- Exercise brief
Restate the opening lines of the material below word for word, stopping after the line that contains "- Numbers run".

- Information supplied
Segment Open
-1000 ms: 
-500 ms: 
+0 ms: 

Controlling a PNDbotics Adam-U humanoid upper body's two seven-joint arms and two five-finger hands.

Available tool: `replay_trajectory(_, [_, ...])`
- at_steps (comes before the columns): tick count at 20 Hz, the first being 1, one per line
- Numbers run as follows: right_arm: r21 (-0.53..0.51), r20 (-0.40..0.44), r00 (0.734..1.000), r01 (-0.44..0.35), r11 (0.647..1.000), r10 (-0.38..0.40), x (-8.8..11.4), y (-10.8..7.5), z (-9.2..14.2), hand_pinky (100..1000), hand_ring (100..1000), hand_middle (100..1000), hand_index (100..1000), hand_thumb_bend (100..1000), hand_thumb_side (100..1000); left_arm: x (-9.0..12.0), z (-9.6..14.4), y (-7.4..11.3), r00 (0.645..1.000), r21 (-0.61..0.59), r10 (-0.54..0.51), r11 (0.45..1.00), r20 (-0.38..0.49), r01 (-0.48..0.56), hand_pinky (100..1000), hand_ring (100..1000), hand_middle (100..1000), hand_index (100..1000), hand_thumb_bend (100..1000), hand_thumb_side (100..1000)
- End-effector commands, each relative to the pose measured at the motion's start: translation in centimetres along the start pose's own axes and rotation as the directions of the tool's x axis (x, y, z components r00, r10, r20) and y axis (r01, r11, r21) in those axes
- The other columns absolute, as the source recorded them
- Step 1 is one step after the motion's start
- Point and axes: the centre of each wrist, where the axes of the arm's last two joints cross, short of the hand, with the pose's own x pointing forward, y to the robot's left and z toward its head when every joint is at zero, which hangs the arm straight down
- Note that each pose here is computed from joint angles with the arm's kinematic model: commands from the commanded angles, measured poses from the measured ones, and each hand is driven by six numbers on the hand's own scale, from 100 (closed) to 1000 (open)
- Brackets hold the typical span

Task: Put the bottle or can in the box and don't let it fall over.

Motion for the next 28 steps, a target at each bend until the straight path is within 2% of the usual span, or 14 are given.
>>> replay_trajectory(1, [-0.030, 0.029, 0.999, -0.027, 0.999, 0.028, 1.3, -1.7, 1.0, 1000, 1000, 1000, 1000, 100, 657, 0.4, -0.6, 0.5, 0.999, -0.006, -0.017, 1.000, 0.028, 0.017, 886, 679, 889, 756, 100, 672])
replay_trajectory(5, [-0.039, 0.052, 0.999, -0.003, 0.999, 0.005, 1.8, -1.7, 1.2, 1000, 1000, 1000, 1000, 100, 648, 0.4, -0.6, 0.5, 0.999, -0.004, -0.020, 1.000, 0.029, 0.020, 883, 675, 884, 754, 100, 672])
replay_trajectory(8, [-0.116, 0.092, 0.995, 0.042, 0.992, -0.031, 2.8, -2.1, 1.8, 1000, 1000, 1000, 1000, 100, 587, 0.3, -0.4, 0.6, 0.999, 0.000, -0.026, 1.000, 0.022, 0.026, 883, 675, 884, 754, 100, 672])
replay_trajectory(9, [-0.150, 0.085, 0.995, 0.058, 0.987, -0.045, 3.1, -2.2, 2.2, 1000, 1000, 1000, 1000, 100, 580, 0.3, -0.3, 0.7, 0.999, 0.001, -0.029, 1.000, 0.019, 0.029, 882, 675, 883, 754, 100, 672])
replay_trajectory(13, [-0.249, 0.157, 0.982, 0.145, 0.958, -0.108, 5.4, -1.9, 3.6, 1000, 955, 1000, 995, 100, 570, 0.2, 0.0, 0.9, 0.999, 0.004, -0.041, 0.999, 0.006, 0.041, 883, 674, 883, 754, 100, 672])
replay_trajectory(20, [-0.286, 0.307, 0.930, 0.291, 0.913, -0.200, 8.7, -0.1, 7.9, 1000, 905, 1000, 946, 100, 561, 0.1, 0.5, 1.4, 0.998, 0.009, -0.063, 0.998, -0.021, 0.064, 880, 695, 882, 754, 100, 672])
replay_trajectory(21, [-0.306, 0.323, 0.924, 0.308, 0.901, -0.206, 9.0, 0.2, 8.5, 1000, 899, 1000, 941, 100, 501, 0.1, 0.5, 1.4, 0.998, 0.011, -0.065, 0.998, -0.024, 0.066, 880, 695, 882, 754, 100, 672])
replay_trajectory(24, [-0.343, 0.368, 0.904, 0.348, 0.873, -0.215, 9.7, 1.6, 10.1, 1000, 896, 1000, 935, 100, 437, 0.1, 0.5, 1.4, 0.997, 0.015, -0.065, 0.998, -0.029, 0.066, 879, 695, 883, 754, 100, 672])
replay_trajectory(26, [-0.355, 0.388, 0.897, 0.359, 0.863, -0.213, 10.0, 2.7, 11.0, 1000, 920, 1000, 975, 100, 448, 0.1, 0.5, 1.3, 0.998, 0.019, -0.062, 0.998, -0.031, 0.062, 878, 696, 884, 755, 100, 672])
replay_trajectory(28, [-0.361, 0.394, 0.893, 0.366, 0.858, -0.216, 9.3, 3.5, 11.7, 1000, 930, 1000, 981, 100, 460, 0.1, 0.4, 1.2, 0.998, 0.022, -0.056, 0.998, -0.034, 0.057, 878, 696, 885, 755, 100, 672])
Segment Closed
- Your solution
-1000 ms: 
-500 ms: 
+0 ms: 

Controlling a PNDbotics Adam-U humanoid upper body's two seven-joint arms and two five-finger hands.

Available tool: `replay_trajectory(_, [_, ...])`
- at_steps (comes before the columns): tick count at 20 Hz, the first being 1, one per line
- Numbers run as follows: right_arm: r21 (-0.53..0.51), r20 (-0.40..0.44), r00 (0.734..1.000), r01 (-0.44..0.35), r11 (0.647..1.000), r10 (-0.38..0.40), x (-8.8..11.4), y (-10.8..7.5), z (-9.2..14.2), hand_pinky (100..1000), hand_ring (100..1000), hand_middle (100..1000), hand_index (100..1000), hand_thumb_bend (100..1000), hand_thumb_side (100..1000); left_arm: x (-9.0..12.0), z (-9.6..14.4), y (-7.4..11.3), r00 (0.645..1.000), r21 (-0.61..0.59), r10 (-0.54..0.51), r11 (0.45..1.00), r20 (-0.38..0.49), r01 (-0.48..0.56), hand_pinky (100..1000), hand_ring (100..1000), hand_middle (100..1000), hand_index (100..1000), hand_thumb_bend (100..1000), hand_thumb_side (100..1000)

There is nothing else to add to the answer.